Soongsil University (SSU) is the first modern university in Korea, dating its history back to 1897. It was founded under the Christian missionary William M. Baird. The campus is located in 369 Sangdo-ro, Dongjak-gu, Seoul, South Korea.

== History ==
Soongsil University was founded on October 10, 1897, in Pyongyang as a private school by William M. Baird, a missionary of the Presbyterian Church in the U.S.A. Board of Foreign Missions. In 1900 the school was developed into an official 4-year junior high school. In October 1901 the school was named Soongsil Hakdang (숭실학당, Soongsil Academy). The name Soongsil roughly means "Revering [God] (숭 soong) with Truth and Integrity (실 sil)".

In 1905 the academy established courses for students. In 1906 the academy again was permitted by Presbyterian and Methodist missionary bodies to establish a university department. The academy was called Union Christian College (합성숭실대학), which was later authorized as a university by the Korean government in 1907.

In 1925 the school was forcibly reduced to a 4-year technical school of humanities named 숭실전문학교 (崇實專門學校, pronounced Sūjitsu Senmon Gakkō in Japanese). On March 4, 1938, the school closed itself in order to protest against the enforcement of Shinto shrine worship.

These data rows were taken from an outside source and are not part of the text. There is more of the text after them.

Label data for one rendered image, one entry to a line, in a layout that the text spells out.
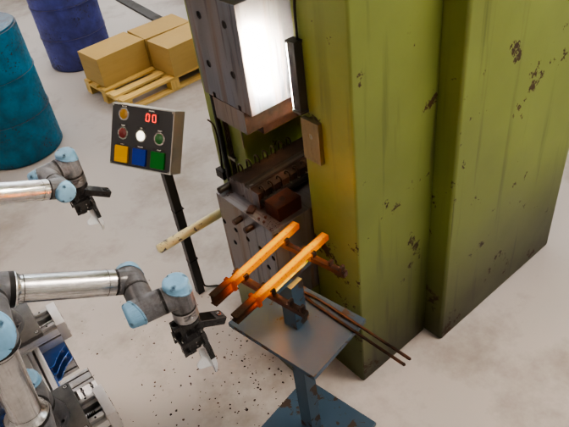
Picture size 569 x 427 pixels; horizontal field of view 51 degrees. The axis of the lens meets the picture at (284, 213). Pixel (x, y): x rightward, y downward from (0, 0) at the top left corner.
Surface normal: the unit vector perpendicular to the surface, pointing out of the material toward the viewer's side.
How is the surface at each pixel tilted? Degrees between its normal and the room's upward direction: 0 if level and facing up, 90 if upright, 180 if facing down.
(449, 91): 90
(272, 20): 90
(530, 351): 0
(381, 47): 90
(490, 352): 0
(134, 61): 90
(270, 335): 0
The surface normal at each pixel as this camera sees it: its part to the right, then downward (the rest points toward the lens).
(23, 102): 0.82, 0.29
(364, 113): 0.65, 0.43
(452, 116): -0.76, 0.47
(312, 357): -0.11, -0.77
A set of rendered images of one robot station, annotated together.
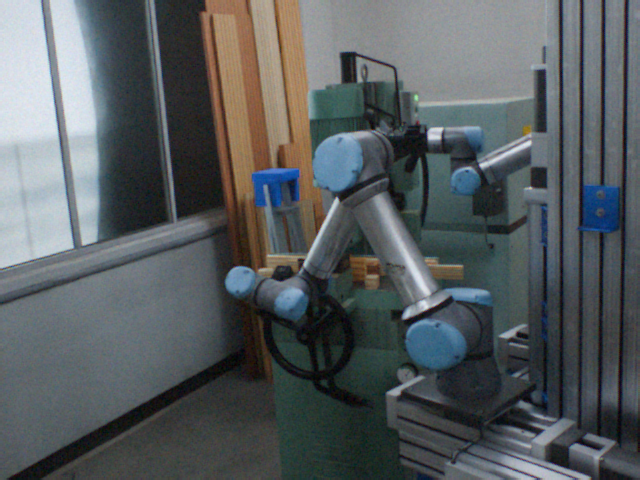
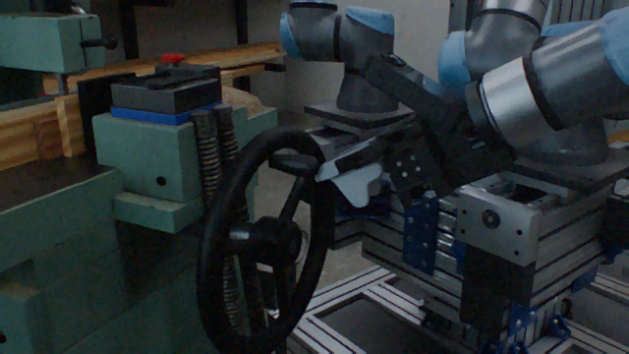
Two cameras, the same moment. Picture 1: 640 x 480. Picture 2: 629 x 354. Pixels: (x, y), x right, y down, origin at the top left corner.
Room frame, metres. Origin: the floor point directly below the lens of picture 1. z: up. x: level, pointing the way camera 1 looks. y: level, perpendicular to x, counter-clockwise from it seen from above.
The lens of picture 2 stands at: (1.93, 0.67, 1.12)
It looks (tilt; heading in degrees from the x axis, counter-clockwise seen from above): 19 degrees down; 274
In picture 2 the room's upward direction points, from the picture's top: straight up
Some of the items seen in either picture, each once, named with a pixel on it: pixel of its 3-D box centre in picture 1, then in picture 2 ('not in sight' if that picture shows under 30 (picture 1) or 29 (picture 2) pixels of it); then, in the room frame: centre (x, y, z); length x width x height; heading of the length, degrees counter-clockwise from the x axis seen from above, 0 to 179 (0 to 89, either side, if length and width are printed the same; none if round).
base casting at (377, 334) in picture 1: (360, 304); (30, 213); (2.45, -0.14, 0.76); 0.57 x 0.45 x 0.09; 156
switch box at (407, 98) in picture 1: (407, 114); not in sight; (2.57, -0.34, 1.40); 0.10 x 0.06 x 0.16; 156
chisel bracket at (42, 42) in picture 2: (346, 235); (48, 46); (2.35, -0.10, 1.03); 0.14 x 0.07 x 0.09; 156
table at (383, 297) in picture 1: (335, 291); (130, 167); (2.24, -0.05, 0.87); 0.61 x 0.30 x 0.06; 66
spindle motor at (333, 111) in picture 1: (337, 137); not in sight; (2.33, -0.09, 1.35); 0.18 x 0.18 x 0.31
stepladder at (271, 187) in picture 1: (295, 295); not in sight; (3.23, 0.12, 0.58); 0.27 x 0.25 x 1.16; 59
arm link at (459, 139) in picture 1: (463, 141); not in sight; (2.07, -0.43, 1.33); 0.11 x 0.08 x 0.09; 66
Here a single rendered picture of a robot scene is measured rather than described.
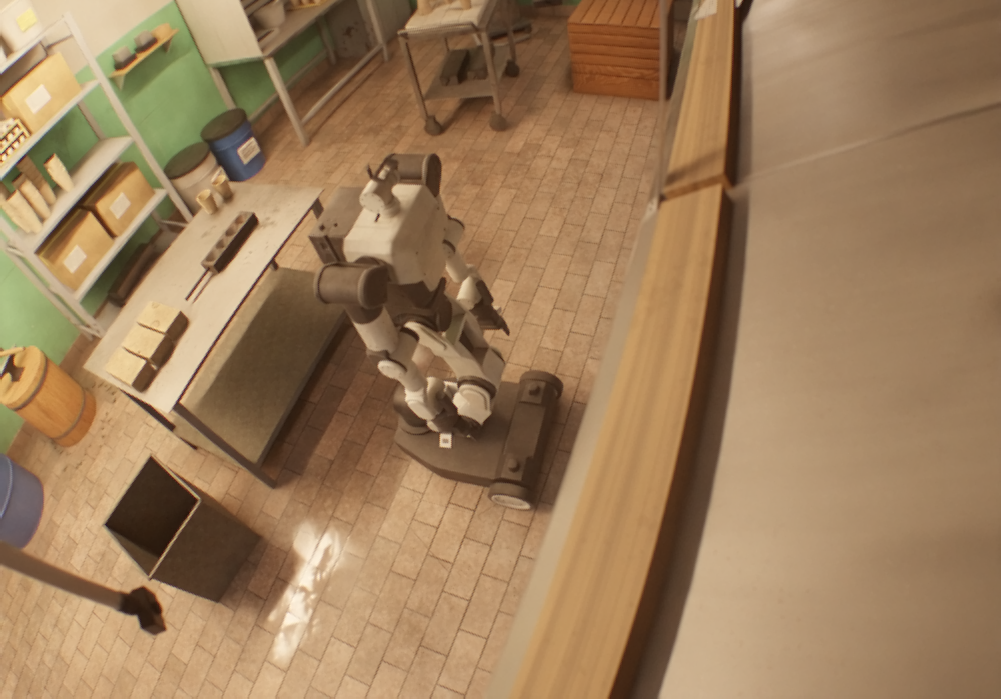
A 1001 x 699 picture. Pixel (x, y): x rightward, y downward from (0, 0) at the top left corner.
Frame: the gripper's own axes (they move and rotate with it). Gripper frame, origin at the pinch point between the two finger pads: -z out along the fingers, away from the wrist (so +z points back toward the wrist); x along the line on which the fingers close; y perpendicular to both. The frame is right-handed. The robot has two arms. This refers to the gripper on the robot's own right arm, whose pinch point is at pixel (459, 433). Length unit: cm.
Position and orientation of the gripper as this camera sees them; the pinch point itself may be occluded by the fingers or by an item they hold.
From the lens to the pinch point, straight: 190.0
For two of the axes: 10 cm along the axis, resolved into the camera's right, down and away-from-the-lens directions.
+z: -3.4, -6.0, -7.2
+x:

In August 1945 Korea was liberated from Japanese colonialism, but the effort to restore the Soongsil College did not succeed until after the end of the Korean War. In April 1954 Soongsil College was reestablished in South Korea and in June 1957 it moved to the present-day Sangdo-dong Campus. In 1971 the college was merged with Daejun College (대전대학, 大田大學, not to be confused with present-day Daejeon University) into Soongjun College (숭전대학, 崇田大學). In December 1971 the college acquired a university status. In December 1982, the Daejeon Campus of Soongjun University was separated and renamed Hannam University. In November 1986, Soongjun University was renamed Soongsil University.

== Reputation ==
Soongsil is a private Christian University located in the heart of Seoul. It has a low acceptance rate and a high admission barrier. Students must reach within 5~7% in the Korean SAT to be accepted into the most competitive majors such as business and global commerce. Soongsil's IT, economics, business, and social welfare majors are considered especially strong. Its business school has the 10th biggest number of alumni with CPAs. Its computer science field, which Soongsil was a pioneer in Korea, is currently ranked second after Seoul National University. This gives the graduates a much better opportunity to land a job at the biggest IT giants such as Samsung, Google, and LG. The social welfare program at Soongsil University has a high reputation in Korea as a leading institution of social work education, retaining an unchanged high ranking in social work education evaluation for decades. According to a ranking made by JoongAng Ilbo, a Korean newspaper, it regularly ranks within the top 20 best universities.

== International students ==
Soongsil University is home to a large community of foreign students, partly due to its "Vision 2020" plan, which aims to substantially increase its foreign clientele.

The university is surrounded by bars, karaoke, and restaurants, the gathering place of the international community is located at the "C-Bomb" bar.

An alcoholic beverage, the Taximansi (contraction of "taxi" and "calamansi") created by a foreign student is now a symbol of Soongsil's student culture.

Foreign students are welcomed by "SISO" (Soongsil International Student Organization) a student organization aimed at helping foreigners throughout their stay. Soongsil students who volunteer as members of SISO are selected through a vigorous vetting process.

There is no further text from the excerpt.